La visite à Riyad, la semaine dernière, d’Ammar al-Hakim, chef du Mouvement de la sagesse nationale d’Irak, est une bonne initiative pour éloigner les politiciens chiites modérés des extrémistes pro-iraniens qui ne forment des coalitions qu’en terrorisant ou en soudoyant d’autres factions pour qu’elles se plient à leurs ordres. Attribuer un rôle plus important aux États arabes ne peut être qu’une chose positive pour autonomiser les progressistes nationalistes et contrebalancer l’influence perverse de l’Iran.

La crise irakienne rappelle celle du Liban, où les factions pro-Iran qui ont perdu les dernières élections ont cherché à imposer leurs choix politiques, menaçant de plonger le pays dans la violence si leurs revendications n’étaient pas satisfaites. Le dénominateur commun dans les deux cas est la volonté de Téhéran d’imposer ses mandataires à des populations qui, pour la plupart, refusent la domination étrangère et la perte de leur souveraineté.

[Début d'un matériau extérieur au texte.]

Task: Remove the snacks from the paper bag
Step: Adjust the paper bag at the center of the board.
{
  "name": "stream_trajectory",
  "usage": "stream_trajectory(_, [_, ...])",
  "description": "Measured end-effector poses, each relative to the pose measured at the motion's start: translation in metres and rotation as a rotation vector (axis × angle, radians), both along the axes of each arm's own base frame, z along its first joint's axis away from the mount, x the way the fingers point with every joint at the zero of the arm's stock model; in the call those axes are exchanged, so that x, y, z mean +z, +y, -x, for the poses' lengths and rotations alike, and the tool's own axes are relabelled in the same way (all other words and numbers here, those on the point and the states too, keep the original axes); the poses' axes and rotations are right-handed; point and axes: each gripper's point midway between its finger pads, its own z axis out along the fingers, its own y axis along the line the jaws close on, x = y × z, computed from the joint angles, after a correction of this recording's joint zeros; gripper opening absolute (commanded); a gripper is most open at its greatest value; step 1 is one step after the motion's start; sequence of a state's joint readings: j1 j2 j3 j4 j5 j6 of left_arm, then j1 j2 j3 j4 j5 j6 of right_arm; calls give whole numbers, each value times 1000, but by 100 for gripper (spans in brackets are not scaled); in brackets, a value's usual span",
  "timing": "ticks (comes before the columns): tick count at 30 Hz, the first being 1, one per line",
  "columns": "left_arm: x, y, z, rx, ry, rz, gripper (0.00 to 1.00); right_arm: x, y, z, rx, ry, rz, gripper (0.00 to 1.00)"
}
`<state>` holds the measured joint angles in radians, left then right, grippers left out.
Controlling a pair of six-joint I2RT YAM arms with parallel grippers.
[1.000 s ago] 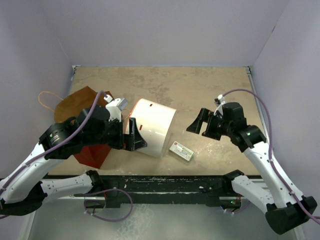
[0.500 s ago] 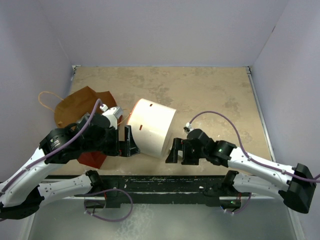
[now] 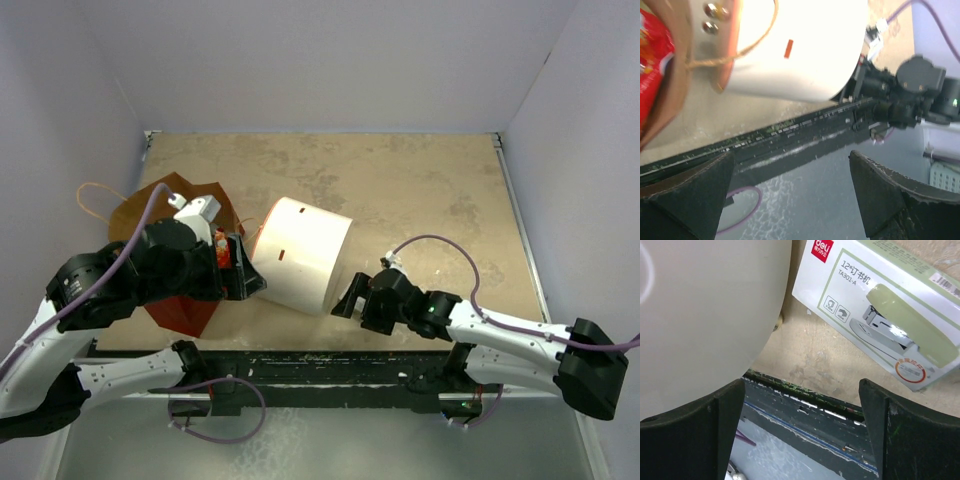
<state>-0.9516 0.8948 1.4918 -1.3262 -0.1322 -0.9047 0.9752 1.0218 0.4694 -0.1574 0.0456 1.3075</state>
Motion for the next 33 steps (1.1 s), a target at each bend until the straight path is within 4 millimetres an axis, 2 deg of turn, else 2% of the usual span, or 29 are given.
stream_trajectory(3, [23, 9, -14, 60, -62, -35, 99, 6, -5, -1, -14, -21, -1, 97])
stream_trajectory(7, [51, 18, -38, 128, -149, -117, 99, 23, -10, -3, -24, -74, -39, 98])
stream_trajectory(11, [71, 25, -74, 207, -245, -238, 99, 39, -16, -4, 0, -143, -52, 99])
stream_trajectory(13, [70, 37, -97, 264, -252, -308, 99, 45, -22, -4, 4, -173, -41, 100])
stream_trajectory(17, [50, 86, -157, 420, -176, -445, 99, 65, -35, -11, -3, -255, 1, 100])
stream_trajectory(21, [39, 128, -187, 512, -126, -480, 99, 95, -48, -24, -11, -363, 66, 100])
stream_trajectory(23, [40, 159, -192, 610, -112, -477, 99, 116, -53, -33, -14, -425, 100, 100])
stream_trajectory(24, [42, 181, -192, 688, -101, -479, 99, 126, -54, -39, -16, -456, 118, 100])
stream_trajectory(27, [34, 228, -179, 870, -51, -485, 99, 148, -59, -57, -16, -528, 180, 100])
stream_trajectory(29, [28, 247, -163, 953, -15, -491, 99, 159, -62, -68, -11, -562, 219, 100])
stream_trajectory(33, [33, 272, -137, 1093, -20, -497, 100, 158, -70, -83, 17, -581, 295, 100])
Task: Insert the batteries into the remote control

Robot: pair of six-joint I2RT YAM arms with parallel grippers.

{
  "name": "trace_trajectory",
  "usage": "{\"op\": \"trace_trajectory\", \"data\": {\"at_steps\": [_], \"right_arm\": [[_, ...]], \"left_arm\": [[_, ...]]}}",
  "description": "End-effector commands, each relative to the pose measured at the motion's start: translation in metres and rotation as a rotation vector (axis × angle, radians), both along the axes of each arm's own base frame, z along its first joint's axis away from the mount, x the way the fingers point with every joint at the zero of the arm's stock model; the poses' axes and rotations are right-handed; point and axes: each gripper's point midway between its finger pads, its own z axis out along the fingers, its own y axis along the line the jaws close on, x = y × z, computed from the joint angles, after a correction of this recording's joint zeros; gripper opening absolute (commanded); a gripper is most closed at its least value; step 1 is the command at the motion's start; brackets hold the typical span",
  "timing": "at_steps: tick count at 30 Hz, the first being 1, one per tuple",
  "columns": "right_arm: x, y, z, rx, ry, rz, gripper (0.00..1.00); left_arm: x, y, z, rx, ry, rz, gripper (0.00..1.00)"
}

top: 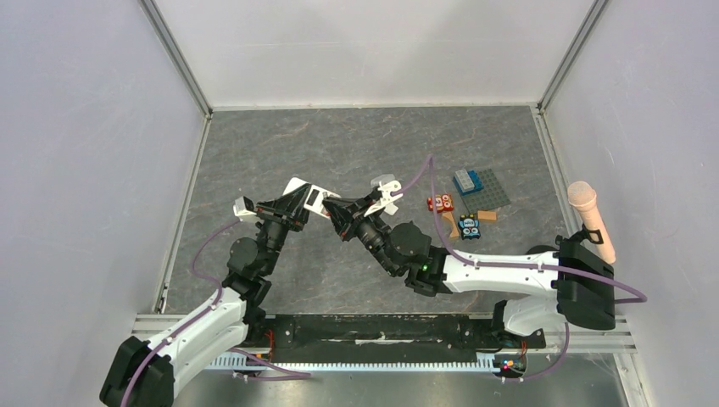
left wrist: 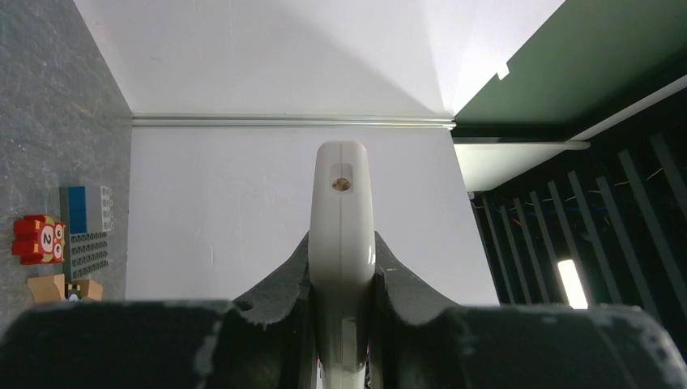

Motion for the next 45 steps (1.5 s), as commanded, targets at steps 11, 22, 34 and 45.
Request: {"op": "trace_trajectory", "data": {"at_steps": [11,22,34,45], "right_arm": [[0.016,-0.009,0.004,0.032,0.036,-0.183,0.2],[0.016,-0.008,-0.002,0.015,0.063,-0.202,0.17],[-0.018,-0.049,-0.063,-0.349,0.049,-0.022,0.5],[-0.108,-0.089,-0.196,-0.767,0.317,0.437,0.62]], "left_arm": [[-0.009,0.006,0.03,-0.109,-0.067,-0.01,0.02],[-0.007,0.006,0.025,-0.104,-0.048,-0.006,0.02],[-0.002,0.015,-0.05,0.245,0.125,0.095,0.02],[-0.013,0.008,-0.088,0.71,0.218,0.014,0.02]]}}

Au moment où les négociations sur le programme nucléaire iranien se trouvent à un stade critique, Téhéran est susceptible de jouer dur pour tenter de maximiser sa position internationale. Tout progrès au niveau de ces pourparlers inonderait l’Iran de milliards de dollars de fonds non gelés avec lesquels il pourrait consolider davantage la présence de ses alliés à l’étranger.

Les deux factions chiites qui s’affrontent actuellement à Bagdad, fortes d’une longue histoire d’inimitiés et de divisions, peuvent facilement mobiliser des dizaines de milliers de combattants armés pour soutenir leur cause, ce qui signifie que la dispute actuelle pourrait atteindre des niveaux catastrophiques. Le mélange complexe d’ethnies, de tribus et de religions en Irak rend le potentiel de conflit particulièrement périlleux.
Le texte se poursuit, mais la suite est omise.